Task: Wherever a line in the records below contains "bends", copy that line.

━━━━━ Data

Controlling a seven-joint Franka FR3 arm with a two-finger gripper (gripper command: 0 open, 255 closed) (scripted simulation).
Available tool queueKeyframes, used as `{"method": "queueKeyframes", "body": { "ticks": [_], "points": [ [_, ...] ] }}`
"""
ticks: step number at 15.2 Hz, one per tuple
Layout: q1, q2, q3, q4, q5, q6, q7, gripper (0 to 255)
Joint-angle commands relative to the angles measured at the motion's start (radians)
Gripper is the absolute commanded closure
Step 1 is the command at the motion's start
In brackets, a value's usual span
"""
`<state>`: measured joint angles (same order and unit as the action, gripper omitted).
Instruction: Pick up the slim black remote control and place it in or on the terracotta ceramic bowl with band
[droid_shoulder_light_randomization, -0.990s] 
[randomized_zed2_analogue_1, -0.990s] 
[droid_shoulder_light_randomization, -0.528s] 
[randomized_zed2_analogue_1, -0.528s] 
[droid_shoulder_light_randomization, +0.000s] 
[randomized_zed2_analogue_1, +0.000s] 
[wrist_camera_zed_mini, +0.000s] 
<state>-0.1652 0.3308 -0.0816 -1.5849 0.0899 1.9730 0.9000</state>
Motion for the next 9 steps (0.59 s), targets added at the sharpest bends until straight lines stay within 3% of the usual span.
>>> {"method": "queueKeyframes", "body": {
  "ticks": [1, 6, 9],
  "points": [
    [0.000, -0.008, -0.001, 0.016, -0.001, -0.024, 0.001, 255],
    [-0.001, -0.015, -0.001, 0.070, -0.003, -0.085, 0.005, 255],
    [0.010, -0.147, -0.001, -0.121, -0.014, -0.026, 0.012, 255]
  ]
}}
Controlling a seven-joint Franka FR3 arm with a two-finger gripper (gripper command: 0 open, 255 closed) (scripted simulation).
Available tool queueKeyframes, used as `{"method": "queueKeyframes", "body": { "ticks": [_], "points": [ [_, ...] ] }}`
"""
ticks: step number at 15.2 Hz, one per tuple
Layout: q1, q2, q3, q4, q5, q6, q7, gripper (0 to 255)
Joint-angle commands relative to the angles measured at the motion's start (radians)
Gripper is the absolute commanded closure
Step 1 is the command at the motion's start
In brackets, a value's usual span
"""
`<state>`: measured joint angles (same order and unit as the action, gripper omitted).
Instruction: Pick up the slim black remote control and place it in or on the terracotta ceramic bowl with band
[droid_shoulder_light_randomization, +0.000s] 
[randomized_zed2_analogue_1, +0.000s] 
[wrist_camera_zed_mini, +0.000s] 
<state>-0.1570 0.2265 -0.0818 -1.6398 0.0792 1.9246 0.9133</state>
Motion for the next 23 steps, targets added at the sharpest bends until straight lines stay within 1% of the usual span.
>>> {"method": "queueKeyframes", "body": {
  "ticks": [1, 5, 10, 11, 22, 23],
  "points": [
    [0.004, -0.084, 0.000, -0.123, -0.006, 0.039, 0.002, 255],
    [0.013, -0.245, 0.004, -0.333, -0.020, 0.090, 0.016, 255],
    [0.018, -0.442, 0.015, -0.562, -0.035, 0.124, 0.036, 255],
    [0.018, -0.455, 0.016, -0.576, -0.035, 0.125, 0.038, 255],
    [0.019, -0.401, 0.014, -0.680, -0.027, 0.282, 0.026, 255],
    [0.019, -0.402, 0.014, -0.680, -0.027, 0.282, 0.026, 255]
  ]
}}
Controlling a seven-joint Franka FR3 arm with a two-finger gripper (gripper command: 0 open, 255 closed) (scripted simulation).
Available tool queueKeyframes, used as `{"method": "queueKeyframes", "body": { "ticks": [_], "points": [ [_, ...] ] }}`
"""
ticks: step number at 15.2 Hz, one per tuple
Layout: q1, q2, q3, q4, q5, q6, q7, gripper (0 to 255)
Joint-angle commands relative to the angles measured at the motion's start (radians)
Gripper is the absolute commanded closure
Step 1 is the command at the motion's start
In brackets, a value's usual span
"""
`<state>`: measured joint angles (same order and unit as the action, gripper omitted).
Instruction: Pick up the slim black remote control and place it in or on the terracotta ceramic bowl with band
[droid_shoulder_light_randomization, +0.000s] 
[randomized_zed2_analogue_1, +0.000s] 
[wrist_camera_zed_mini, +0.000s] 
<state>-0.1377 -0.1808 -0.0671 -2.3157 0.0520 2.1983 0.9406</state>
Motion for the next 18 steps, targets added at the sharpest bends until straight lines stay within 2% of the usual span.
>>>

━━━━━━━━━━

Result of this task:
Motion for the next 9 steps (0.59 s), targets added at the sharpest bends until straight lines stay within 3% of the usual span.
Motion for the next 23 steps, targets added at the sharpest bends until straight lines stay within 1% of the usual span.
Motion for the next 18 steps, targets added at the sharpest bends until straight lines stay within 2% of the usual span.

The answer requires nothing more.